01:25Parce qu'ils m'écoutent.
01:28Je ne dis pas qu'ils mettent en application ce que je leur demande.
01:32Certains continuent et malheureusement, il y a pas mal de jeunes qui sont en prison et qui continuent à m'écrire.
01:36C'est la question que j'allais vous poser.
01:37Moi, je m'étiens toujours au dialogue avec les jeunes.
01:39Médour, c'est cette question que j'allais vous poser.
01:41Vous êtes au contact de ces jeunes, et d'ailleurs, ça fait partie aussi du message que fait passer Amine Kessassi depuis des années.
01:48C'est de dire qu'il faut d'abord s'occuper de ces jeunes-là pour ne pas qu'ils puissent être tentés de basculer,
01:52pour qu'ils puissent avoir des alternatives.
01:54Vous, vous leur dites, vous leur tendez la main, vous leur dites, tu prends un risque pour toi, pour ta mère, pour ton père,
01:59et vous envoyez malgré tout qui y vont et qui finissent par perdre la vie ou par aller en prison.
02:04Est-ce que vous avez réussi, au fond, à en sortir quelques-uns de ce circuit-là ?
02:13Heureusement, heureusement que le travail paie.
02:17Il ne paye pas assez parce qu'on n'est pas assez solidaires.
02:21On n'a pas actuellement les moyens nécessaires pour le faire.
02:25Puis, il faut un consensus.
02:27Là, on parle d'un consensus national autour de la famille Kessassi, c'est très important.
02:31Mais le papa, le papa, le papa nous demandait, nous disait, il répétait sans cesse lors des obsèques,
02:39la droite, la gauche, arrêtez de vous battre, il faut qu'on soit tous ensemble, tous ensemble.
02:43Il a appelé le président Macron, il a appelé les Marseillais, les Marseillaises.
02:47À l'intérieur de la mosquée, c'est pareil, il avait ce discours-là.
02:51Donc, oui, j'y arrive.
02:54J'y arrive parce que j'ai aussi leur code et parce que je suis bienveillant envers eux.

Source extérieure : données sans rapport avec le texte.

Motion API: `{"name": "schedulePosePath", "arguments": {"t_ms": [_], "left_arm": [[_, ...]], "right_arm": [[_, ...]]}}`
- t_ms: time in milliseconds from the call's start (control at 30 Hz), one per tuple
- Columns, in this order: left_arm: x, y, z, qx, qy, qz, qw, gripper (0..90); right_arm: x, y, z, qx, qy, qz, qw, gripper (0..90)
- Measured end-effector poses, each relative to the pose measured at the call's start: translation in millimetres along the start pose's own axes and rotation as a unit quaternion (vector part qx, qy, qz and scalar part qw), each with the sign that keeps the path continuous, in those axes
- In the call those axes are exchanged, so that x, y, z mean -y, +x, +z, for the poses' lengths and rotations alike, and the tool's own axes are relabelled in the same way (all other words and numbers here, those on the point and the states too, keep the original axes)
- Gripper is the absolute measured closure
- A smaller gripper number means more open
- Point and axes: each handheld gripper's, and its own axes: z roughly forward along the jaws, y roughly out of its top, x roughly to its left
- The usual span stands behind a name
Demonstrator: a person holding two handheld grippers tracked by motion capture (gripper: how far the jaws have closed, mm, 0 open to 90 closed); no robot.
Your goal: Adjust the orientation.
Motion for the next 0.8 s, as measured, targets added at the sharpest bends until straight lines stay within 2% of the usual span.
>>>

02:59Et je ne les ai jamais jugés.
03:01Pour certains, ils ont commis le pire.
03:03J'en connais à l'heure actuelle qui me regardent actuellement et qui m'envoient des petits messages.
03:08Des fois, via les réseaux sociaux, ils sont en attente de jugement pour des assassinats.
03:13Au fond, quand on a une discussion de eux à moi, ils regrettent.
03:17Ils regrettent leurs actes.
03:18Malheureusement, c'est trop tard.
03:19Parce que quand le sang a coulé, comme on dit à Marseille, la marche arrière est cassée.
03:24Mais pour les générations à venir, nos petits frères qui arrivent derrière, moi, je pense à ma fille qui a 9 ans.
03:29Je pense à ses copains, à ses copines.
03:32Qu'est-ce qu'on va leur laisser ?
03:33Qu'est-ce qu'on va leur laisser ?
03:35Donc, il faut que les politiques nous suivent.
03:39Il faut que les institutions, là, je suis devant la préfecture, j'appelle la préfecture à venir travailler avec nous, à nous tendre la main, à se réunir, à mettre en place des réunions, des groupes de travail.
03:51Non seulement avec la préfecture, mais aussi avec les élus de la ville de Marseille, avec l'éducation nationale, avec le ministère de l'Intérieur et le ministère de la Justice.
04:00On peut faire quelque chose.
04:01C'est jamais foutu.
04:03Le pays, c'est pas vrai.
04:04Il n'a pas basculé.
04:05Le pays passe une mauvaise passe, certes.
04:09Mais la seule solution, c'est de sauver notre jeunesse et de jouer le jeu et de s'impliquer.